This is another one of those restaurant dishes we’ve always loved, and always wanted to see if we could re-create at home.  Turns out it’s really easy, really tasty, and really pretty good for you, too…

Our tuna steaks ran us 9.99 a pound, which may seem steep, but one pound of fish is PLENTY for this dish, and it serves two with room for leftovers.  But when you consider that at the restaurant, this dish runs $19 a plate, the savings become pretty evident.

INGREDIENTS

1 lb tuna steak

4 Tbsp sesame seeds

1 bag of baby spinach leaves (5 oz bag)

Juice from ½ a lemon

¼ cup extra virgin olive oil

½ cup lentils, cooked

Salt & pepper, to taste

To prepare lentils, boil for 20 mins, until al dente (firm to the bite).  Set aside.

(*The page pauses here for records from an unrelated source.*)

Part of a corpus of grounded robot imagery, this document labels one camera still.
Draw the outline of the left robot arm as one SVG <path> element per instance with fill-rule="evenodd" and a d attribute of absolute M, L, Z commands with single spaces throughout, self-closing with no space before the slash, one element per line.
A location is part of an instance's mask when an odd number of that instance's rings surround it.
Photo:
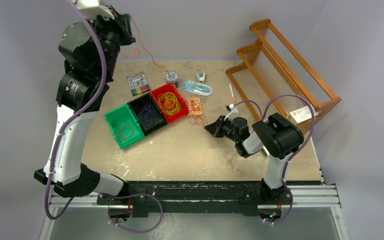
<path fill-rule="evenodd" d="M 58 50 L 64 57 L 65 74 L 56 94 L 57 125 L 48 161 L 34 178 L 64 198 L 90 193 L 109 195 L 118 205 L 126 203 L 129 191 L 124 181 L 100 173 L 82 163 L 82 155 L 93 120 L 113 81 L 122 46 L 133 44 L 131 16 L 127 13 L 83 24 L 76 22 L 63 32 Z"/>

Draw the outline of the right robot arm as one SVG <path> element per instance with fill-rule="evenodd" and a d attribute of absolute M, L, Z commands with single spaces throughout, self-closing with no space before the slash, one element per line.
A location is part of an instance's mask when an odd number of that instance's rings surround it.
<path fill-rule="evenodd" d="M 266 153 L 269 163 L 261 180 L 260 196 L 268 204 L 280 198 L 285 188 L 283 178 L 287 160 L 304 143 L 304 135 L 299 128 L 279 113 L 274 113 L 268 117 L 267 122 L 255 122 L 252 131 L 245 118 L 226 115 L 219 116 L 204 129 L 215 138 L 226 137 L 233 141 L 236 152 L 243 158 L 258 152 Z"/>

Add spinach to a large mixing bowl.  In a small bowl, whisk together lemon juice and all but 1 Tbsp of olive oil until thoroughly blended.  Pour over spinach, and gently toss to coat.

Heat a skillet or non-stick frying pan.  Lightly brush both sides of each tuna steak with remaining oil.  Sprinkle sesame seeds over tuna steaks to coat.  Add tuna steaks to hot pan, searing for 90 seconds on each side for rare… (A little longer to get it a little closer to medium).

Remove from heat and let rest on a cutting board.  Add bed of spinach to a plate, and sprinkle lentils over the greens.  Slice tuna steaks and lay over bed of spinach.  Salt and pepper to taste.  (Serves 2-4)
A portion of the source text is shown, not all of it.